* [EXERCISE]
Of the material below, only the lines from the line containing "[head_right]" down to the line containing "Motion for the" belong in the answer, written out exactly.

* [COLLECTED DATA]
- - - -

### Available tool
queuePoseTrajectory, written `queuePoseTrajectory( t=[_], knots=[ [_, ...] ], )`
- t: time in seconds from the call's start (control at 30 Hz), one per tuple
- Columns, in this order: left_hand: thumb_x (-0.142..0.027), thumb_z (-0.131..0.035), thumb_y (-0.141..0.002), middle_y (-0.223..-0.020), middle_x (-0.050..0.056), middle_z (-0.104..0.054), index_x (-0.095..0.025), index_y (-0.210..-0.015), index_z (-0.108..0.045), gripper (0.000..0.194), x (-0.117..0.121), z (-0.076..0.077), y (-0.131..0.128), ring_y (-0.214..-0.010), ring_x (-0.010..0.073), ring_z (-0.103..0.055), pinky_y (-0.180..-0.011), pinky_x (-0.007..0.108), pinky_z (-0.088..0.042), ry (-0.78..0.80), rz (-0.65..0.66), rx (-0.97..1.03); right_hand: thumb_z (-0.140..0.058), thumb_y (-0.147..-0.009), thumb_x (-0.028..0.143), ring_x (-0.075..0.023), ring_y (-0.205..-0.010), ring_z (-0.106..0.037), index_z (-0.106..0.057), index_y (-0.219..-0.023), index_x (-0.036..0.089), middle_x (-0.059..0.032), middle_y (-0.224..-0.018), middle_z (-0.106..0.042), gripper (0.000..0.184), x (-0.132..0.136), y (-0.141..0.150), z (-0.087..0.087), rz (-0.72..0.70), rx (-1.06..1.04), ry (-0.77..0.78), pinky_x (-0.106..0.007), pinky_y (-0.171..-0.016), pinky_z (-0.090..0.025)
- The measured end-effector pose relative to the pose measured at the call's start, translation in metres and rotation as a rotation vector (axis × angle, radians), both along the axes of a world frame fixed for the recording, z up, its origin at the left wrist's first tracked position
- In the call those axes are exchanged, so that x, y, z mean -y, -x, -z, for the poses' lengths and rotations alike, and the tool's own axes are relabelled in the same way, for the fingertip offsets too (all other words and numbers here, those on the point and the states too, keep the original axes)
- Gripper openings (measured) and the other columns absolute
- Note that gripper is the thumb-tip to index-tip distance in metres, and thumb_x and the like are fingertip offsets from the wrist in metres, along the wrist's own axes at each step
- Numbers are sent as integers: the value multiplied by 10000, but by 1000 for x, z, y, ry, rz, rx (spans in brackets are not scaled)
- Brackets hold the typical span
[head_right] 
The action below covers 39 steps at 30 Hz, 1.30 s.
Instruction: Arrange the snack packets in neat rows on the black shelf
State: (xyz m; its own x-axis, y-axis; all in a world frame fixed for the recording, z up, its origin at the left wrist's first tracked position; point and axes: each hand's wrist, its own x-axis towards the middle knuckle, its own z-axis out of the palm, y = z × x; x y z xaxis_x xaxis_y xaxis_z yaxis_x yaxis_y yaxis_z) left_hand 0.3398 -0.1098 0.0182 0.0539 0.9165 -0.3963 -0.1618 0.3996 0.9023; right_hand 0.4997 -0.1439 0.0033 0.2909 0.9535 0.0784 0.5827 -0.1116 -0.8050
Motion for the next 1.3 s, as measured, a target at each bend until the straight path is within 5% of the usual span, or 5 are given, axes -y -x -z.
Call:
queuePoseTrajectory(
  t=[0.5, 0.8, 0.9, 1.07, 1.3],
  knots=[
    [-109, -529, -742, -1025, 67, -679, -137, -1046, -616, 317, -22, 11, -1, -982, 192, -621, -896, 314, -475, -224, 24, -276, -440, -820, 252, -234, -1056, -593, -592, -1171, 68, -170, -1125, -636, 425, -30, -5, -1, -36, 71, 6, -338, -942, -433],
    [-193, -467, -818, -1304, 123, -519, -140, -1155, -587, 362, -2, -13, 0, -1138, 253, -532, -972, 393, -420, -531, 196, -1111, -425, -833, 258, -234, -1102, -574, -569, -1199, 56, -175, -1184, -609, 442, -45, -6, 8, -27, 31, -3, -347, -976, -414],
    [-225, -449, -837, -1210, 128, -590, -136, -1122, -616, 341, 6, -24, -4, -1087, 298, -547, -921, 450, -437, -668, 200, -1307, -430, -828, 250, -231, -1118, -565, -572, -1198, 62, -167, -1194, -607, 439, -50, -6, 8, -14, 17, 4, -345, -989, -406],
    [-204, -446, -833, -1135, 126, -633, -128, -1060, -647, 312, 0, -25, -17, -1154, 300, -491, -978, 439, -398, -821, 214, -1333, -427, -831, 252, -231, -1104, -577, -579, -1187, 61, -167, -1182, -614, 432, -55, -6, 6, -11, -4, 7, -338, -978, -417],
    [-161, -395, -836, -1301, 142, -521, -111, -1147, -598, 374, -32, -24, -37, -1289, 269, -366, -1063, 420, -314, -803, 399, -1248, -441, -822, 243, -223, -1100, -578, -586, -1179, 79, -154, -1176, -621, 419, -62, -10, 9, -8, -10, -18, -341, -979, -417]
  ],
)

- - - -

* [ANSWER AREA]
[head_right] 
The action below covers 39 steps at 30 Hz, 1.30 s.
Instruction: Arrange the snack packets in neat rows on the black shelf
State: (xyz m; its own x-axis, y-axis; all in a world frame fixed for the recording, z up, its origin at the left wrist's first tracked position; point and axes: each hand's wrist, its own x-axis towards the middle knuckle, its own z-axis out of the palm, y = z × x; x y z xaxis_x xaxis_y xaxis_z yaxis_x yaxis_y yaxis_z) left_hand 0.3398 -0.1098 0.0182 0.0539 0.9165 -0.3963 -0.1618 0.3996 0.9023; right_hand 0.4997 -0.1439 0.0033 0.2909 0.9535 0.0784 0.5827 -0.1116 -0.8050
Motion for the next 1.3 s, as measured, a target at each bend until the straight path is within 5% of the usual span, or 5 are given, axes -y -x -z.

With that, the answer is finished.